▶ [PROBLEM TO SOLVE]
Only the lines from the top of the data through the one with "Provide the mask of the pink" are to be written out, each exactly as it stands.

Top of DATA SHOWN

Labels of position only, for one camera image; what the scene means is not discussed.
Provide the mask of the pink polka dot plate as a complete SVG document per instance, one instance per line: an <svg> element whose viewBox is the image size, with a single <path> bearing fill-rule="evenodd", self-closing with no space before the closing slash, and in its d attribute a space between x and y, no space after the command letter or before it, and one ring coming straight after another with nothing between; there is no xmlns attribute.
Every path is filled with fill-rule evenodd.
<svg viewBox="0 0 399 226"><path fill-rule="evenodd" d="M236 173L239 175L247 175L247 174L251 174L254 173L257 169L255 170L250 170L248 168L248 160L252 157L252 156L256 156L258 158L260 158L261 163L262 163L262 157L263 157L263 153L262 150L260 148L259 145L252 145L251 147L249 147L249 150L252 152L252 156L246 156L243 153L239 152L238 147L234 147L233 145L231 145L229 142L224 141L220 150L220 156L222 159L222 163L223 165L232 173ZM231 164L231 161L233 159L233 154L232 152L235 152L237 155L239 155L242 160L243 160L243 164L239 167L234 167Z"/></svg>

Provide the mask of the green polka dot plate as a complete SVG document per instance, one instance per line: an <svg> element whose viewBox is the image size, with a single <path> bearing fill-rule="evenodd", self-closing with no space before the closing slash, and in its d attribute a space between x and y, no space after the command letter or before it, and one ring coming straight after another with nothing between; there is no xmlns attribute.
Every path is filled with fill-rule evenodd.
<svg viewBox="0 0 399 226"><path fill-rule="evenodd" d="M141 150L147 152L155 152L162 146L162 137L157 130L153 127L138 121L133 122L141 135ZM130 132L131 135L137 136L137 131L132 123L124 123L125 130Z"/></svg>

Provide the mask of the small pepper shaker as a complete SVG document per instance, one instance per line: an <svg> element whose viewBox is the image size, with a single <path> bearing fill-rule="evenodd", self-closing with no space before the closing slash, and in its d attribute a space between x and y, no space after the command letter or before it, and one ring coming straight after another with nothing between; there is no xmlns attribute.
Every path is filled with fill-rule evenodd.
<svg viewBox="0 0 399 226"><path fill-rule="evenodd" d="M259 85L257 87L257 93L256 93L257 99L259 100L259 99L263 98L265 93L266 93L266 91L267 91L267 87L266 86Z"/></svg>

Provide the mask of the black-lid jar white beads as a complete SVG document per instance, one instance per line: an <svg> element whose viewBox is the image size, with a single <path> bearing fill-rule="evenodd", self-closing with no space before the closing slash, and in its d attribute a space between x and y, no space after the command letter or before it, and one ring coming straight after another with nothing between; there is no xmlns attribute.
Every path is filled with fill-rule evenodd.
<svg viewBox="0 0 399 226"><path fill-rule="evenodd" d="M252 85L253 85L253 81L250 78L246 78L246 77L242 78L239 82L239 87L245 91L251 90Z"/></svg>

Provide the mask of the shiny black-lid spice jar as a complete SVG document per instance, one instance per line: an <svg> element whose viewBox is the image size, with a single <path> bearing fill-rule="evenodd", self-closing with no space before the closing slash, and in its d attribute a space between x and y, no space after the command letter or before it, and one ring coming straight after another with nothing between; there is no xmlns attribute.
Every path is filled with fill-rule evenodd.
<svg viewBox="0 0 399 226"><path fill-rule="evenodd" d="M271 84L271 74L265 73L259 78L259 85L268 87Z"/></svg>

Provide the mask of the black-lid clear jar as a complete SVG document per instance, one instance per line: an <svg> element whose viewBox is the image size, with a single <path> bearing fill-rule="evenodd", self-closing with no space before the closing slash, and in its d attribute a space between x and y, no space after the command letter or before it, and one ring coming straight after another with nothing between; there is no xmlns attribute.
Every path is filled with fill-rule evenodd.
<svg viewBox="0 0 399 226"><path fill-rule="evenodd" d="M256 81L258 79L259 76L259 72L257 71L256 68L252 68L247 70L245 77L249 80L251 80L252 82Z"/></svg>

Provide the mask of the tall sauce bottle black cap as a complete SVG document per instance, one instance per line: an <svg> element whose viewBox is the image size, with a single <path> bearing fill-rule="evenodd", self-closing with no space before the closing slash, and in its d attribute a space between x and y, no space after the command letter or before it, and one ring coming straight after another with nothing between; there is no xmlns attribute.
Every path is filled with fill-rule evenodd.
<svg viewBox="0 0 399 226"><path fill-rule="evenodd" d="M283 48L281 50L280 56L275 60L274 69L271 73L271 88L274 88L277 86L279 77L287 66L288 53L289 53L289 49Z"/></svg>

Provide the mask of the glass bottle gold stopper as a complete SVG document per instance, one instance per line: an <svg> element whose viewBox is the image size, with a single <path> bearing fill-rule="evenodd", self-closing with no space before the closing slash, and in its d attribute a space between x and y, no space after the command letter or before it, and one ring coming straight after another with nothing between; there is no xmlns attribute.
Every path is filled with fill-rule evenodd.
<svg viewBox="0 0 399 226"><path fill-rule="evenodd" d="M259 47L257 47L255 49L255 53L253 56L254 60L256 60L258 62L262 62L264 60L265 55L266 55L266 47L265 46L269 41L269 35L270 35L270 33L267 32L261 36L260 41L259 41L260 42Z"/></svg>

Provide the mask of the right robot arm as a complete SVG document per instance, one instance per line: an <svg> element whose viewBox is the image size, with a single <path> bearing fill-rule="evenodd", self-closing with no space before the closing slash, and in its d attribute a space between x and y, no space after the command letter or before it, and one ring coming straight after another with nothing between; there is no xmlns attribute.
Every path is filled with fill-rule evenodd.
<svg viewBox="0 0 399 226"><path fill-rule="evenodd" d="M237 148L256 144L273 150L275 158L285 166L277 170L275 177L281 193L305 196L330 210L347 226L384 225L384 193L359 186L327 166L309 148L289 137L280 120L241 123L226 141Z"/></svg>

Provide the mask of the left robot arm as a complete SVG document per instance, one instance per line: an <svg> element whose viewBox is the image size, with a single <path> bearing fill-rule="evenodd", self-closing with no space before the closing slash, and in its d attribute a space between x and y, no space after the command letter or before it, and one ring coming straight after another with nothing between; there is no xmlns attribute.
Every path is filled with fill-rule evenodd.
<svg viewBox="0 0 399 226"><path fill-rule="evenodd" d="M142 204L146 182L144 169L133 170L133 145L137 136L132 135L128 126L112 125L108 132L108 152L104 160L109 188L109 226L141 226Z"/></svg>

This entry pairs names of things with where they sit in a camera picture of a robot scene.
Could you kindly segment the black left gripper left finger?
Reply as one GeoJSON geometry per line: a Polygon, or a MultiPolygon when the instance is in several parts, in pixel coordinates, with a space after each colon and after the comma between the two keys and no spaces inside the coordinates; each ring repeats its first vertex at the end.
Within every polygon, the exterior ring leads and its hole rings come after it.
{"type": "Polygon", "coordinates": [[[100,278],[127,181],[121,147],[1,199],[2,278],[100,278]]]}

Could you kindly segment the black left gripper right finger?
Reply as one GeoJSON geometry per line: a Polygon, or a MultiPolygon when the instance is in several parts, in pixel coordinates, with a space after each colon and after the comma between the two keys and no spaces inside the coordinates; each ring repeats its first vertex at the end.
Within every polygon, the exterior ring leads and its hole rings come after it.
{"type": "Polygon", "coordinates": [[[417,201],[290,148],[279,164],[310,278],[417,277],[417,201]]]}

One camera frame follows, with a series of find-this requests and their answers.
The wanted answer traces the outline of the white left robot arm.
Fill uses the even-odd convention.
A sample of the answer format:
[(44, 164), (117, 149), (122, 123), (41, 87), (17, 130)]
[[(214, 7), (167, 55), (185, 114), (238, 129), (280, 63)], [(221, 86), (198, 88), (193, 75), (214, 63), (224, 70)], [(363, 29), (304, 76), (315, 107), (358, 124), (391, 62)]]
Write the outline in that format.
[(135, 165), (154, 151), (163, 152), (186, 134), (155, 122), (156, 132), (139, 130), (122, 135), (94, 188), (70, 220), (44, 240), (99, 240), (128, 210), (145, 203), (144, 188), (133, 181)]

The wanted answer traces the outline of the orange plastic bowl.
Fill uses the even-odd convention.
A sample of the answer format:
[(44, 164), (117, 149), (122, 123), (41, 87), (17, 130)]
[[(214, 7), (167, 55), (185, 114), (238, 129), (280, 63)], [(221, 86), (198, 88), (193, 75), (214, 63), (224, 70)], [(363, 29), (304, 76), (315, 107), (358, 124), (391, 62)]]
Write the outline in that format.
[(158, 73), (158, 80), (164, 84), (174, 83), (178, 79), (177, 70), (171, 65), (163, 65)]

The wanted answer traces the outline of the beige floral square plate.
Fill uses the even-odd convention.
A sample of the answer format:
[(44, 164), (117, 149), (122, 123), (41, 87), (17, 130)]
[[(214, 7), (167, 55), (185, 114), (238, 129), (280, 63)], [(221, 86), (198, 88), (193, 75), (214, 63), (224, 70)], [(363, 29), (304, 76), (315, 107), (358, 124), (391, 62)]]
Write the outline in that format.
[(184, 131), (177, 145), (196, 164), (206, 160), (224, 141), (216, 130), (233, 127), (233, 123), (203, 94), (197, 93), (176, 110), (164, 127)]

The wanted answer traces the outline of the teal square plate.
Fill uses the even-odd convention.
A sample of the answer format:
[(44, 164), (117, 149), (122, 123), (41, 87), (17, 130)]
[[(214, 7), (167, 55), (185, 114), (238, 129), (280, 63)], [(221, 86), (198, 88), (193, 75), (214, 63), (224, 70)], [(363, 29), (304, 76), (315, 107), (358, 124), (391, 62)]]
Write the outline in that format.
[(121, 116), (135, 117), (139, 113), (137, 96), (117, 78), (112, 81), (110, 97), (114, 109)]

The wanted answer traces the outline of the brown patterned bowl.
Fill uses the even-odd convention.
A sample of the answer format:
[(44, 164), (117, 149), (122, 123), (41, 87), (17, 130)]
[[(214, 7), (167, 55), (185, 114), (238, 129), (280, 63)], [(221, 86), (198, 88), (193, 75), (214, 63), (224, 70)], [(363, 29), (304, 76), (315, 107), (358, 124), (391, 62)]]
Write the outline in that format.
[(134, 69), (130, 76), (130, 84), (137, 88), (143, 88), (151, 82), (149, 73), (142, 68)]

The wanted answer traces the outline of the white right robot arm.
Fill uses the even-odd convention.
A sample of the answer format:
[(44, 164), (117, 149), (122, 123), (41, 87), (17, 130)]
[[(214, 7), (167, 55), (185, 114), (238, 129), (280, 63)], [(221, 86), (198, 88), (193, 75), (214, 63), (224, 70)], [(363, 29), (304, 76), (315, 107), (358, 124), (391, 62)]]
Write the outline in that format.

Bottom of DATA SHOWN

▶ [WRITTEN RESPONSE]
Labels of position only, for one camera image; what the scene means is not discussed.
Provide the mask of the pink polka dot plate as a complete SVG document per instance, one instance per line: an <svg> element whose viewBox is the image size, with a single <path> bearing fill-rule="evenodd", self-closing with no space before the closing slash, and in its d attribute a space between x and y, no space after the command letter or before it, and one ring coming straight after another with nothing between; there is no xmlns attribute.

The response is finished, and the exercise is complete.